[What is needed]: Take the entries below and print, exactly, the stretch from the line containing "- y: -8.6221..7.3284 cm" through the line containing "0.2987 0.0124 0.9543", both included.

|---|

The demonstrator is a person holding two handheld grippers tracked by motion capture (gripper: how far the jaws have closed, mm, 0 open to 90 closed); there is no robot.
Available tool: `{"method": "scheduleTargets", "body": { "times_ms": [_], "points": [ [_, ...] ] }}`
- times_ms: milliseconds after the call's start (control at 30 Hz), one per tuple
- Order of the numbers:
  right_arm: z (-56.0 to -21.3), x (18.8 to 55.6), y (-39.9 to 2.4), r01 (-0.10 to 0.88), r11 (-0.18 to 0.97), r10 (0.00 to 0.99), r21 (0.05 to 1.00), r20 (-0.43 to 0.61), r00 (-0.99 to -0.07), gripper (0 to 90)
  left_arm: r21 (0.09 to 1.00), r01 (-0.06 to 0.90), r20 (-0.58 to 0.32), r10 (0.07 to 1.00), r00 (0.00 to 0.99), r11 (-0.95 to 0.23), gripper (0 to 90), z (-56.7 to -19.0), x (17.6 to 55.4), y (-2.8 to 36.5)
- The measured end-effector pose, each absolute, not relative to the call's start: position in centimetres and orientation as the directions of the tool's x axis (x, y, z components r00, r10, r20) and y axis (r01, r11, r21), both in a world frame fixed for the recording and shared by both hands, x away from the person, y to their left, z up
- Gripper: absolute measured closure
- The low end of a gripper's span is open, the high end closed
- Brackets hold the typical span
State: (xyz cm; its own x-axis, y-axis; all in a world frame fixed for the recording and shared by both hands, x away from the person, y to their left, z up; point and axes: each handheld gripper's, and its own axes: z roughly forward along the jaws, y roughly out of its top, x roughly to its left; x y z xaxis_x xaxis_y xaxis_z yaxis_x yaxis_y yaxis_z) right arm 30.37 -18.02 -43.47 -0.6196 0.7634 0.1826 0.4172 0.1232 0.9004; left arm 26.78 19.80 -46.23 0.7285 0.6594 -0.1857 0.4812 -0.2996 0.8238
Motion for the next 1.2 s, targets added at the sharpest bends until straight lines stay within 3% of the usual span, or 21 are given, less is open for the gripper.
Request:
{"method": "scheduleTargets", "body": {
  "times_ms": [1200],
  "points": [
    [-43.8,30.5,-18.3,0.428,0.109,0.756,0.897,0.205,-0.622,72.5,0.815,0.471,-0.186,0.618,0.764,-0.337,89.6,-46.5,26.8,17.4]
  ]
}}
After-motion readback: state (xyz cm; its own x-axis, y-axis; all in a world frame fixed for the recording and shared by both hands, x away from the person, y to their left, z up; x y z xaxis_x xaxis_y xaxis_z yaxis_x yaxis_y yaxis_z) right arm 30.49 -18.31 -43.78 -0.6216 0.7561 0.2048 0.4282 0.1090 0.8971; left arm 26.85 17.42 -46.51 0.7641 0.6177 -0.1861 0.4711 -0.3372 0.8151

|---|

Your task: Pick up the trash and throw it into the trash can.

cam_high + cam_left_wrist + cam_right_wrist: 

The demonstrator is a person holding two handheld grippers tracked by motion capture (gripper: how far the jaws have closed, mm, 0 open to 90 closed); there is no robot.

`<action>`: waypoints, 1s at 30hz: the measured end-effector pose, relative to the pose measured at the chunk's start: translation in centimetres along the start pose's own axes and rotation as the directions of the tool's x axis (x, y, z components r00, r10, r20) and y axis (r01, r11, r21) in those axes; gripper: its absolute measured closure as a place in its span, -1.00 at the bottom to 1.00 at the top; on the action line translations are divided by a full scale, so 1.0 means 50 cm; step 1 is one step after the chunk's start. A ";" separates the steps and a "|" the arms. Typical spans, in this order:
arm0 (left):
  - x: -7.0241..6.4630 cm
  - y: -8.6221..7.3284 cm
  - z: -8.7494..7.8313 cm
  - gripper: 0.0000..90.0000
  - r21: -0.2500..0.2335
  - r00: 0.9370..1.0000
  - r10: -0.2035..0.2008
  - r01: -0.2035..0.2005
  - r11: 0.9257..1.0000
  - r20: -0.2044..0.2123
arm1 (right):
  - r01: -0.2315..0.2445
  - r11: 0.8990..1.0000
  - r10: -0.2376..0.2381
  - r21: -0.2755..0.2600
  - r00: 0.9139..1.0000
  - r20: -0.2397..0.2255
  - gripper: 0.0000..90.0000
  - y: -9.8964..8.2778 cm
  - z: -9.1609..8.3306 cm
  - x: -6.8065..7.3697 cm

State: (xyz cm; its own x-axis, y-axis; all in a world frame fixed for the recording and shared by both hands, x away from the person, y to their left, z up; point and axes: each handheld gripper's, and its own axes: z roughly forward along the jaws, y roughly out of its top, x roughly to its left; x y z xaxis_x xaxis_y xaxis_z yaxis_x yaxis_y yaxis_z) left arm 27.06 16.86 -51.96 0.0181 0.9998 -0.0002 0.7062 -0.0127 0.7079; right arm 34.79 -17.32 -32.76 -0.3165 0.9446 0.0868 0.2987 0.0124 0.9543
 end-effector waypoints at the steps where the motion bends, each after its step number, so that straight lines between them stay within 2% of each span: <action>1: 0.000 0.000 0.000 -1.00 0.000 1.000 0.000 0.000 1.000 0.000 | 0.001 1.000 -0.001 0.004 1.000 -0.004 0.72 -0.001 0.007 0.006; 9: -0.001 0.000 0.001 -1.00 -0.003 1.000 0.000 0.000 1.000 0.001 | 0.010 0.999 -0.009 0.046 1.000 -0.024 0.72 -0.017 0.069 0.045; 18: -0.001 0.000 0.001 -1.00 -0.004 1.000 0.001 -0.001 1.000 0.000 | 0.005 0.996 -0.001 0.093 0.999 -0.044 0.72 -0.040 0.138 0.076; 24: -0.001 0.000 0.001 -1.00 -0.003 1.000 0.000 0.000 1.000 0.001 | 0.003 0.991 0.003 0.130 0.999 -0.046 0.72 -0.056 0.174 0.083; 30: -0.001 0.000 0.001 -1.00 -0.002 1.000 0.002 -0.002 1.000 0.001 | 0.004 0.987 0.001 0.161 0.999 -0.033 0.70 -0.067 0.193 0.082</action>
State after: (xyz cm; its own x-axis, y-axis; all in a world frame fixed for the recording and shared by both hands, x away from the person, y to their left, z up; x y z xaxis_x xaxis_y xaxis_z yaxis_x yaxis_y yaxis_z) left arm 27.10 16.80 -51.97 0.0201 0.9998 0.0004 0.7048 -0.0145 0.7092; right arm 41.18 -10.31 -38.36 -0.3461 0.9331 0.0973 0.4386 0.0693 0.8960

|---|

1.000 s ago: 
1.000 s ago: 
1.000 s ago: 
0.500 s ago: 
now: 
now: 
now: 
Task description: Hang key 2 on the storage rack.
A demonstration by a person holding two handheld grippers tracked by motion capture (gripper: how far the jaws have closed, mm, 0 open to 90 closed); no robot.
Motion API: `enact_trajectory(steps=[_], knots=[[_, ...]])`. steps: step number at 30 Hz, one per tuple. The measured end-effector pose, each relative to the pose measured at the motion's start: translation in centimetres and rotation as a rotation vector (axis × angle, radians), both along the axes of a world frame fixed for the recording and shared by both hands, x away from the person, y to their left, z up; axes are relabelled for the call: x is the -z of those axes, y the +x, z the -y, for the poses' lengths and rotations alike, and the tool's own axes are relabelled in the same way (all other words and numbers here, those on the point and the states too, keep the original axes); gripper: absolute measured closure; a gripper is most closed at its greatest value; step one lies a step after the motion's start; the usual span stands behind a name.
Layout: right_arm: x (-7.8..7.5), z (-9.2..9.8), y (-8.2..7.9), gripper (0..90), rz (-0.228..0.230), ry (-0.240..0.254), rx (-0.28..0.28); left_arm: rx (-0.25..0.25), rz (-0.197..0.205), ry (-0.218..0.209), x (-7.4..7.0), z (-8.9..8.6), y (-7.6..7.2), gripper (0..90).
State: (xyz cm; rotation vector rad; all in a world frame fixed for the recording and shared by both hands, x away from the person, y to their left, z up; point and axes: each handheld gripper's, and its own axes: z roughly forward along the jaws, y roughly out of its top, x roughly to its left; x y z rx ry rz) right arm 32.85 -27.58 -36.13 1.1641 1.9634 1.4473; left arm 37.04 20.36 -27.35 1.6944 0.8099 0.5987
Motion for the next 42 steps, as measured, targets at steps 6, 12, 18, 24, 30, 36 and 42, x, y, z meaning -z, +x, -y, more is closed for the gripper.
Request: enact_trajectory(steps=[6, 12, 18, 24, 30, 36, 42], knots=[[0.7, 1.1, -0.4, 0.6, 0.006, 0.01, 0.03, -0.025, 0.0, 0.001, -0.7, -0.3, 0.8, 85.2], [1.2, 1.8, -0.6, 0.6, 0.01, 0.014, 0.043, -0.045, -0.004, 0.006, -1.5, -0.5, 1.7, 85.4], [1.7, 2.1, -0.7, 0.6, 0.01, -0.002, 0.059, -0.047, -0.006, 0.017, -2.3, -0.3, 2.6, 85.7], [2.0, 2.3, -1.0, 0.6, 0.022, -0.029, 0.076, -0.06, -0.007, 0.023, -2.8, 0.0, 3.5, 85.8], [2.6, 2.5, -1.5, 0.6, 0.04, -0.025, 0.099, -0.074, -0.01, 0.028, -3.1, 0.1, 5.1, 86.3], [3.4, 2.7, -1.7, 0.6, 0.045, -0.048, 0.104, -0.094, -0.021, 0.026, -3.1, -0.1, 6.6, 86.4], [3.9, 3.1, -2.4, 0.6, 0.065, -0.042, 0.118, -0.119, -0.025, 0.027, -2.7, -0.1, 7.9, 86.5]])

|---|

[Task solution]:
  - y: -8.6221..7.3284 cm
  - z: -8.7494..7.8313 cm
  - gripper: 0.0000..90.0000
  - r21: -0.2500..0.2335
  - r00: 0.9370..1.0000
  - r10: -0.2035..0.2008
  - r01: -0.2035..0.2005
  - r11: 0.9257..1.0000
  - r20: -0.2044..0.2123
arm1 (right):
  - r01: -0.2315..0.2445
  - r11: 0.8990..1.0000
  - r10: -0.2376..0.2381
  - r21: -0.2755..0.2600
  - r00: 0.9139..1.0000
  - r20: -0.2397..0.2255
  - gripper: 0.0000..90.0000
  - y: -9.8964..8.2778 cm
  - z: -9.1609..8.3306 cm
  - x: -6.8065..7.3697 cm

State: (xyz cm; its own x-axis, y-axis; all in a world frame fixed for the recording and shared by both hands, x away from the person, y to their left, z up; point and axes: each handheld gripper's, and its own axes: z roughly forward along the jaws, y roughly out of its top, x roughly to its left; x y z xaxis_x xaxis_y xaxis_z yaxis_x yaxis_y yaxis_z) left arm 27.06 16.86 -51.96 0.0181 0.9998 -0.0002 0.7062 -0.0127 0.7079; right arm 34.79 -17.32 -32.76 -0.3165 0.9446 0.0868 0.2987 0.0124 0.9543

Nothing remains to be done, and the exercise is complete.